As the federal government attempts to consolidate its web presence and reduce the number of dot-gov web sites, it faces a huge task. When the British government did something similar, it reduced the government’s 2,000 websites by more than 75 percent and shifted its online organizing structure from being based on the interests of agencies creating content to focusing on the interests of the citizens consuming that content. That effort took five years. The U.S. Government has 16,000 or more web sites. Currently it is hard for citizens to find the information they need because the sites are so badly done that typical web-wide searches often list government data well below less authoritative, outdated or recycled sources and the agencies themselves have clunky internal search engines.

An article in NextGov about the current state of dot-gov web sites has a number of interesting tidbits of information worth thinking about.

  • Feds aim to serve citizens better by revamping Dot-Gov, by Joseph Marks, NextGov (Jan. 3, 2012).
    • While the government is publishing more information than ever through about 18,000 websites, it’s become increasingly difficult for agency information to reach the public.
    • Much of the dot-gov reform effort has so far focused on eliminating excess government sites that sprouted up during the Web-crazed 1990s and now do little but diminish the dot-gov domain’s gravitas.
    • The federal Web presence is also pockmarked with stand-alone sites such as MLKday.gov, which are officially top-level domains but don’t have much content and aren’t regularly updated.
    • an informal survey in October with a custom-built Web crawling tool showed at least 200 … had likely been unofficially retired.
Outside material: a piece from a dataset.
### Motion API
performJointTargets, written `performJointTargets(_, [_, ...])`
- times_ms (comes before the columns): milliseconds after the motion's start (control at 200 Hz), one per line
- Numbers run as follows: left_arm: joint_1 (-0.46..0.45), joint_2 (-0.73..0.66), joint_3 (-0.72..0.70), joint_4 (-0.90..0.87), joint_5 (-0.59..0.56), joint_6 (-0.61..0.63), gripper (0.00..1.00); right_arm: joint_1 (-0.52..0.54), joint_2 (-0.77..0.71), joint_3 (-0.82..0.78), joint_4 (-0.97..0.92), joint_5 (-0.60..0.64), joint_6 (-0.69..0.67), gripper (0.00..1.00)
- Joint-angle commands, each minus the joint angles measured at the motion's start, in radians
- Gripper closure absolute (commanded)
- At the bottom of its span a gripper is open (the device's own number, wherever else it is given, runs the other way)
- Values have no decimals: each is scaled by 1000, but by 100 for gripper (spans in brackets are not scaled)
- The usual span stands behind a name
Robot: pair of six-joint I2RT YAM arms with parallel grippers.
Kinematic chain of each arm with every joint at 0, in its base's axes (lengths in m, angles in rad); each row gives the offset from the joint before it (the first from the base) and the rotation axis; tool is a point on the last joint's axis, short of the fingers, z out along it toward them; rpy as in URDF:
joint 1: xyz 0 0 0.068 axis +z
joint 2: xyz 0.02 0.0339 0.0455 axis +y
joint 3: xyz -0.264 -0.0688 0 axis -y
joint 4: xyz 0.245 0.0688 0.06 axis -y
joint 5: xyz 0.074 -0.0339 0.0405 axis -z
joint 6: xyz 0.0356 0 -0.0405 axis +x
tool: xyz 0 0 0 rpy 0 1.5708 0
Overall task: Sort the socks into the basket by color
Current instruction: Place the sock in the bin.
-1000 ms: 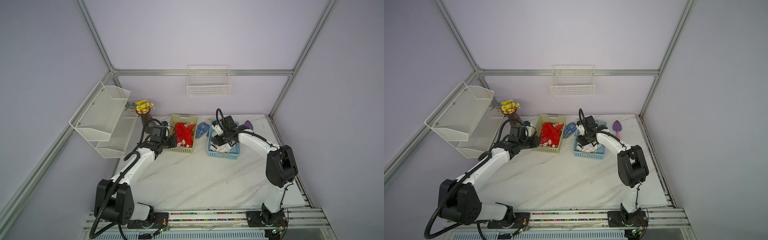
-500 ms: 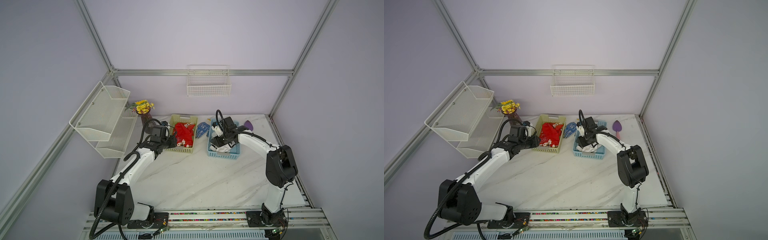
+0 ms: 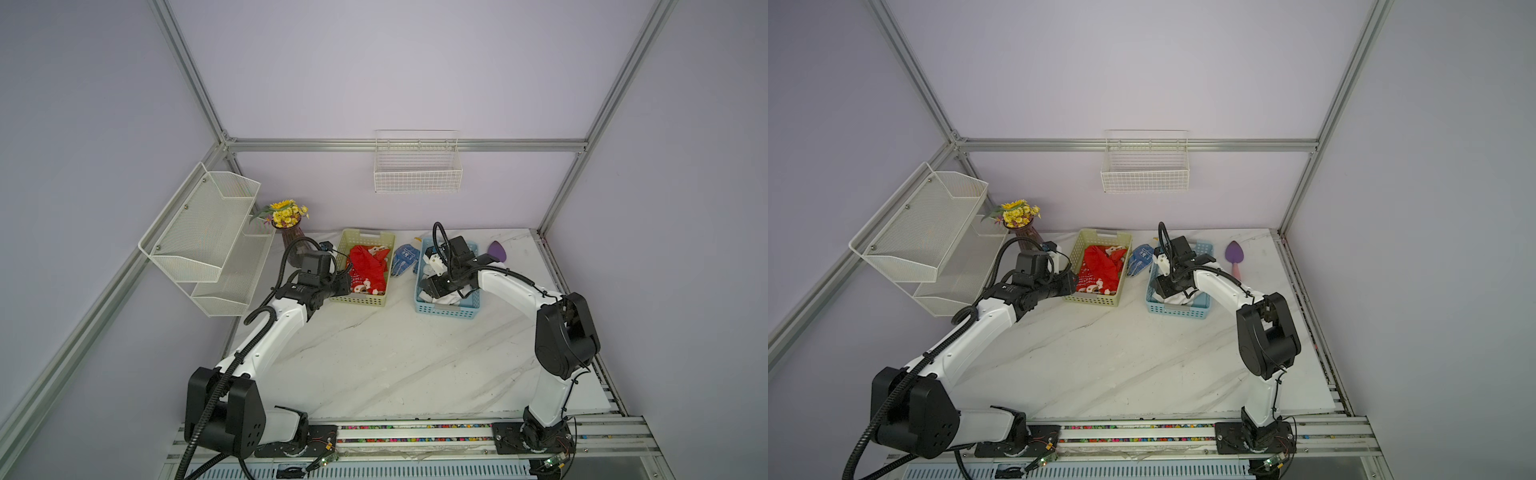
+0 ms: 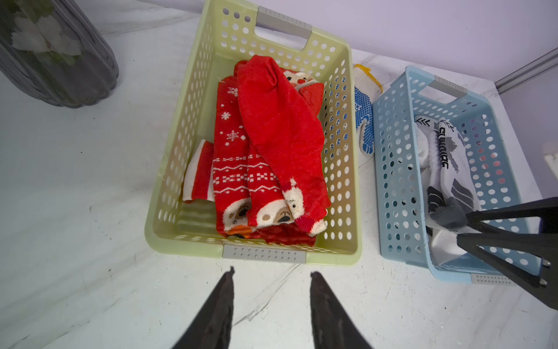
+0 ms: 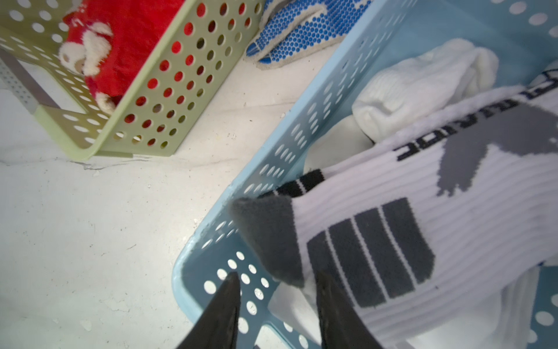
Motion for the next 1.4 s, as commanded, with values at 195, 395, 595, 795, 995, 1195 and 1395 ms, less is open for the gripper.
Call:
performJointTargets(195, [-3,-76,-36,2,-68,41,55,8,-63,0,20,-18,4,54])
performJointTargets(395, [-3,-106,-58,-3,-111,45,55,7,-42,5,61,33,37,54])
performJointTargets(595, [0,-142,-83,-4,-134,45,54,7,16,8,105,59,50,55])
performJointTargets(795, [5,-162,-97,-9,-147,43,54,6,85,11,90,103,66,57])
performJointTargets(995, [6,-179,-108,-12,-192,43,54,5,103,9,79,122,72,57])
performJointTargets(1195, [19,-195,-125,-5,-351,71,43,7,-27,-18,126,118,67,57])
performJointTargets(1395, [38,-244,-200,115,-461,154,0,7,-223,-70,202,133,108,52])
State of the Federal Web Report

State of the Federal Web Report, .gov Reform Task Force (December 16, 2011).

This report presents a summary of data and findings about the state of Federal websites, collected as part of the .gov Reform Initiative. The report is intended to highlight–for the first time–the size and scope of websites in the Federal Executive Branch, how agencies are managing them, and opportunities for improvement. Though not a comprehensive assessment of every Federal Executive Branch website, this data provides a high-level overview and is the first step to more effectively collecting data to make better decisions about our Federal web operations. The .gov Reform Task Force and its partners will use this data to develop a Federal Web Strategy and create tools, best practices, and other resources that will make Federal websites more efficient and useful for citizens.

hat tip to Sabrina I. Pacifici!

HHS eliminated 36 website domains

Better check your links to MEDLARS, HIV.gov, TheDataWeb.gov, and 33 more HHS websites. They are all gone.

“The Department of Health and Human Services (HHS) has formally notified GSA that it is relinquishing 21 domains. HHS is in the process of relinquishing additional sites and expects to have relinquished a total of 36 sites, 23 percent of the domains owned by the Department per the base GSA survey, by the end of September.”

  • HHS Interim Progress Report, HHS, Web Communications & New Media, Dot Gov Task Force (DGTF) (9/6/2011)

    The allocation of HHS Web resources is currently so fractured that no one knows the total annual Departmental investment in Web-related activities.

    …HHS is an historically siloed entity, and its Web holdings reflect that legacy. The result is a Web experience that is not only antithetical to the concept of customer-centric design but is undeniably wasteful of precious resources. Like and related content is scattered across multiple office and program Websites, and the Googling customer is left to divine what content is relevant. Overcoming this entrenched culture will be the greatest challenge we face.

  • A Brutal Self-Assessment of HHS’ Web Presence, By Joseph Marks, NextGov (10/07/11).